Protagonista dell’episodio un 34enne del posto: il gruppo di giovanissimi costretto a rifugiarsi dentro il portone della casa di uno di loro
ANAGNI – Evade dai domiciliari ubriaco, insegue un gruppo di minorenni e prende a calci il portone dell’abitazione di uno di loro dove si erano rifugiati impauriti. Per un 34enne di Anagni si sono spalancate le porte del carcere, dove dovrà scontare una pena residua di un anno e quattro mesi di reclusione per un reato di ricettazione commesso nel 2013. I Carabinieri della Stazione di Anagni hanno eseguito il decreto di sospensione della detenzione domiciliare emesso dall’Ufficio di Sorveglianza del Tribunale di Frosinone, scaturito dalle gravi violazioni commesse dall’uomo nei giorni scorsi.
I fatti risalgono alla tarda serata dello scorso 12 settembre, nel pieno centro storico della Città dei Papi. Il 34enne, già ristretto ai domiciliari per altra causa, si è affacciato alla finestra in evidente stato di alterazione psicofisica dovuta all’assunzione di alcol. Da lì ha iniziato a inveire e insultare pesantemente un gruppo di ragazzi di età compresa tra i 16 e i 18 anni che si trovavano in strada.
La situazione è degenerata rapidamente quando l’uomo è uscito arbitrariamente dalla propria abitazione, configurando il reato di evasione.
In preda all’aggressività, ha inseguito i giovani fin sotto l’edificio in cui abita uno di loro. Spaventati e intimiditi, i minorenni si sono rifugiati all’interno dell’androne, mentre l’aggressore colpiva violentemente la porta d’ingresso con calci e pugni, urlando gravi minacce.

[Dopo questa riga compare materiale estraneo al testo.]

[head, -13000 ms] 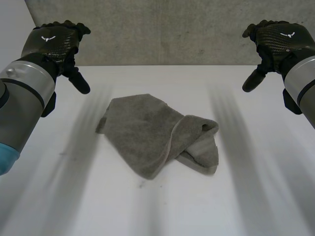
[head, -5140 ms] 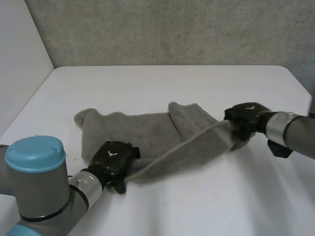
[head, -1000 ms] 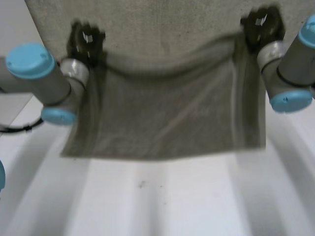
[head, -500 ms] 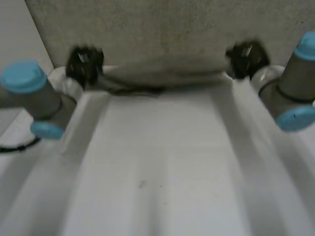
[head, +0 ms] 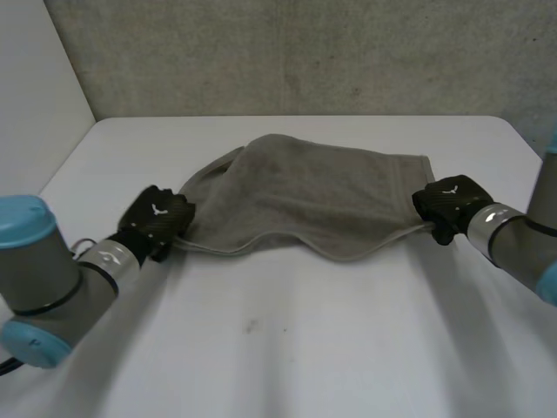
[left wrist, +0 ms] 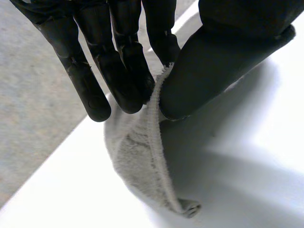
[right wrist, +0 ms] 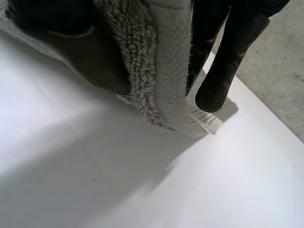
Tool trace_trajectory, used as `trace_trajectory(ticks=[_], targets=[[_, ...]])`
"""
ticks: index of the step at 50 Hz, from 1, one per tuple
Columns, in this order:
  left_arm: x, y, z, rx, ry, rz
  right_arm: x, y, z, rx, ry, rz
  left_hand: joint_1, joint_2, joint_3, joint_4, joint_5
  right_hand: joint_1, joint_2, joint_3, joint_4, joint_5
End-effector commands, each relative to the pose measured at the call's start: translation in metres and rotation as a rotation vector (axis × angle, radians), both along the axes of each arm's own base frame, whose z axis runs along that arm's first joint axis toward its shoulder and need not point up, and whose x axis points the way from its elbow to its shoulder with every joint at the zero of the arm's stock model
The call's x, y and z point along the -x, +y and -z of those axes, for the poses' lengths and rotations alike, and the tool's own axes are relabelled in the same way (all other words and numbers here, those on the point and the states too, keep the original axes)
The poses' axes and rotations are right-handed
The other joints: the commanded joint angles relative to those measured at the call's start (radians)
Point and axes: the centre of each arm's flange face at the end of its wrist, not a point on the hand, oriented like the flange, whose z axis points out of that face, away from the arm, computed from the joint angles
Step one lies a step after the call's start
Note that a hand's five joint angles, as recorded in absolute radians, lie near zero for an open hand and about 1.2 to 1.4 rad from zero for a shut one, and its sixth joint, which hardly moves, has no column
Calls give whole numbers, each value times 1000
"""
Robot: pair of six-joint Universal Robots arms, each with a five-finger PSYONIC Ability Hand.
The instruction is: Fold the towel.
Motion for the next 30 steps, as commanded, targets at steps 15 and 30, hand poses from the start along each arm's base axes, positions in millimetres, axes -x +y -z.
trace_trajectory(ticks=[15, 30], targets=[[-31, 82, -131, 45, 7, -49, 50, 105, -125, 27, 314, -72, 200, 178, 179, 178, 191, 61, 60, 71, 59, 51], [-25, 51, -49, -295, -77, -43, 50, 58, -50, -239, 395, -122, 200, 178, 179, 178, 191, 61, 60, 71, 59, 51]])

L’allarme lanciato dalle vittime ha permesso l’immediato intervento dei Carabinieri della Compagnia di Anagni, giunti sul posto con le pattuglie dell’Aliquota Radiomobile e della Stazione locale. I militari hanno messo in sicurezza i ragazzi, visibilmente scossi, e hanno ripristinato l’ordine pubblico, deferendo l’uomo per evasione e minacce. La tempestiva e dettagliata segnalazione inviata dall’Arma all’Autorità Giudiziaria ha portato alla revoca immediata del beneficio della detenzione domiciliare. L’uomo è stato prelevato dalla sua casa e trasferito in carcere.